Greater Europe Mission will open the Greek Bible Institute in Athens this fall. It is GEM’s seventh such school in Europe. GEM has 170 missionaries in ten countries.

Some Belgrade Baptists are continuing to meet in the empty shell of their church after refusing to let the Yugoslav government take their property without adequate compensation. Members wanted another building in return but the government said no—and sent in the wreckers.

Hundreds of students have reportedly received Christ at Gaset University in Thailand. Campus Crusade for Christ, led by a university lecturer, is spearheading the movement, which has also accounted for scores of conversions at Chulalorngkorn University. The entire student body at Gaset heard a gospel presentation recently.

A new Methodist congregation of nearly 150 has been established in industrial Kohtla-Jarve, Estonia. Located in the heartland of Soviet Methodism, the church holds services in the Estonian, German, and Russian languages.

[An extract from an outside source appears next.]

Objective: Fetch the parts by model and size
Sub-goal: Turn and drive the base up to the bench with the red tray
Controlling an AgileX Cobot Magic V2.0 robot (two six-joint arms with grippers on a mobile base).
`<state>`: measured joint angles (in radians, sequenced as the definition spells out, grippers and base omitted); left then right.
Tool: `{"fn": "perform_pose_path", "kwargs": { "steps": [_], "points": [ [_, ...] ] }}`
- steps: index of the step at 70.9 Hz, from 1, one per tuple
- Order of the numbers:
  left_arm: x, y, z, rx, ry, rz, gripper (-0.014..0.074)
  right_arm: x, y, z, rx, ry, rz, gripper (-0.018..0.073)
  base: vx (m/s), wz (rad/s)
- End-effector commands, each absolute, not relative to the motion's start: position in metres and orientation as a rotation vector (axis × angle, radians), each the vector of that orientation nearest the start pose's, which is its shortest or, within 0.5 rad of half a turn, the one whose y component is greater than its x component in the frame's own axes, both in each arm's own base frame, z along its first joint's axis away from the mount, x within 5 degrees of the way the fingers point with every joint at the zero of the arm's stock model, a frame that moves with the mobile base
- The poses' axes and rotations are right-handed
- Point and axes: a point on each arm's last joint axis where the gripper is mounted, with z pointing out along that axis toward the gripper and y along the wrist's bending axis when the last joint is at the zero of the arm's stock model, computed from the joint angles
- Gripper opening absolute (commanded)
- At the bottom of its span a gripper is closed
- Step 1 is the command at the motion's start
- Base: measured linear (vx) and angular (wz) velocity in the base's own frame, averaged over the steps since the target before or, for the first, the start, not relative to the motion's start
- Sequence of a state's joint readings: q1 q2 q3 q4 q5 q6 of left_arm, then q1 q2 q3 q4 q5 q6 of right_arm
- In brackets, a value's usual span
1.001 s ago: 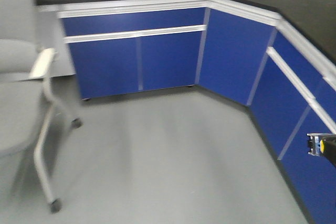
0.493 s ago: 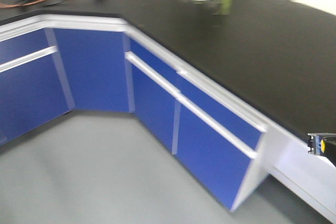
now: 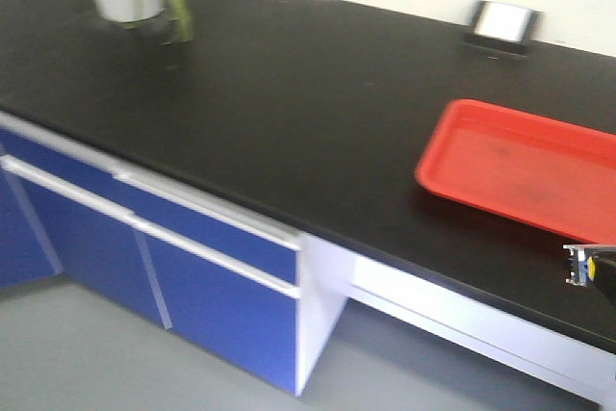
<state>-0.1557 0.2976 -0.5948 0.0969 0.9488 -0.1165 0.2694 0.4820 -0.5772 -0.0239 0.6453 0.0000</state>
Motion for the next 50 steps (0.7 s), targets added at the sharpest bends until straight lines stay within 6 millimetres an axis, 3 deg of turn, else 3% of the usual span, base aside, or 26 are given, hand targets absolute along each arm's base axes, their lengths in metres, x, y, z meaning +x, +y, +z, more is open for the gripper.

Wycliffe Bible Translators recently completed four New Testament translations for tribal groups in Mexico. WBT has 2,900 members at work in more than 550 languages in twenty-five countries.

Revival has come to many churches and towns in Luzon in the Philippines following devastating floods there, reports the Baptist World. It cites proliferation of home Bible-study groups, filled churches, spiritual renewal, and vigorous outreach accompanying relief efforts.

A statistical decline among Anglicans as recorded in the 1973 Church of England yearbook (parish rolls: 1.8 million, down from 2.6 million in 1968) was attributed to the pruning of “dead wood” from rolls of local churches. Income, however, was up by several million dollars.

Amid controversy sparked by Russian Orthodox Patriarch Pimen of Moscow, Archimandrite Anthony Grabbe of the Russian Orthodox Church Outside Russia acknowledged his group plans to lease certain contested properties it holds in the Holy Land to a New York land developer and to develop other property for tourism.

The latest report from the Evangelical Lutheran Church of Finland, in which 90 per cent of the population holds membership, shows that an average of about 100,000 of its 4.4 million members attended worship services during the year.

The Far East Broadcasting Company’s newest station is a 250,000-watter on Cheju Island off South Korea. Six hours of broadcasts daily will be beamed to mainland China, three to the Soviet Union and Japan.